1. Register an Account¶
Register an OpenSky account by clicking Sign in at: OpenSky Register.
Verify your email address.
Go to My OpenSky → Request Data Access and fill out the application form.
2. Connect to Trino¶
Once access is granted, you can connect using:
3. Connecting via the Trino CLI¶
First, make sure you understand what Trino is and how to use it, then download and install the Trino CLI.
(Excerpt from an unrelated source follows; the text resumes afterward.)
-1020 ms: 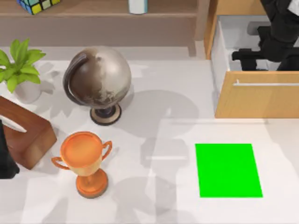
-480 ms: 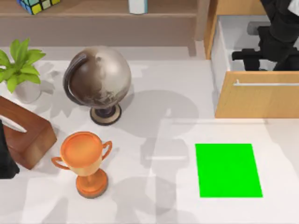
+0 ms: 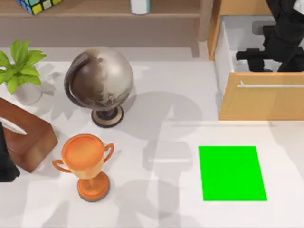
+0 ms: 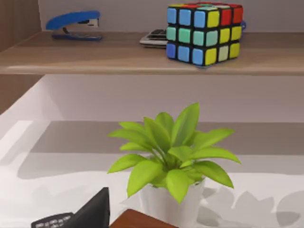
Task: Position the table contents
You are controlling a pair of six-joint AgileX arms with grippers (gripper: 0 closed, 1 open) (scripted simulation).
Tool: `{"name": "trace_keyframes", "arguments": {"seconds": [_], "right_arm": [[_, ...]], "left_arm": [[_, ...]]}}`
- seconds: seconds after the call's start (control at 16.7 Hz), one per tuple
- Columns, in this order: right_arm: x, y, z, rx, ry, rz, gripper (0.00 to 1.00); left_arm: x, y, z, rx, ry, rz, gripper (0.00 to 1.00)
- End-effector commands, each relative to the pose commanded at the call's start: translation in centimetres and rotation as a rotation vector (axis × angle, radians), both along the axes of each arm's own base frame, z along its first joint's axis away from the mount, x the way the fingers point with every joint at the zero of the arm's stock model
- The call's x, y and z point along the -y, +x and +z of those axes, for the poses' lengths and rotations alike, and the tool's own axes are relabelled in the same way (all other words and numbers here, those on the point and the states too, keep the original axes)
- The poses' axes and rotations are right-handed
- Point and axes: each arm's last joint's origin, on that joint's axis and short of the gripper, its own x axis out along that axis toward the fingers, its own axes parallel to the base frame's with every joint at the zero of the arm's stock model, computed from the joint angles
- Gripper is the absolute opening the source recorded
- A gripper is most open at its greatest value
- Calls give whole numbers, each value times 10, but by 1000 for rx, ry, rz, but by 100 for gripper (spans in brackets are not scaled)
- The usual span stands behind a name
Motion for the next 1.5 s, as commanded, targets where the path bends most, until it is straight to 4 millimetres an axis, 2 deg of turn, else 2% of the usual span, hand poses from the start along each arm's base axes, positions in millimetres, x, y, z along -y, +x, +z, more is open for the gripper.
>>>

Connect with the following command:
trino --user=$USER --password \
--server=https://trino.opensky-network.org \
--external-authentication \
--catalog "minio" \
--schema "osky"
Important
Replace
$USERwith your OpenSky username. Usernames are stored in lowercase — always use lowercase when connecting via the CLI, Python, or any programmatic access method.The
--external-authenticationflag causes a browser window to open so you can log in via the OpenSky website. You must use the same account in the web interface as in the CLI command.
Exploring the Database¶
List all available tables:
SHOW TABLES;
The following 12 tables are currently available:
Table |
|---|
acas_data4 |
adsc |
allcall_replies_data4 |
flarm_raw |
flights_data4 |
flights_data5 |
identification_data4 |
operational_status_data4 |
position_data4 |
rollcall_replies_data4 |
state_vectors_data4 |
velocity_data4 |
The _data4 suffix indicates the 4th implementation of the batch layer, which is the current version. Earlier versions are deprecated and may be removed in the future.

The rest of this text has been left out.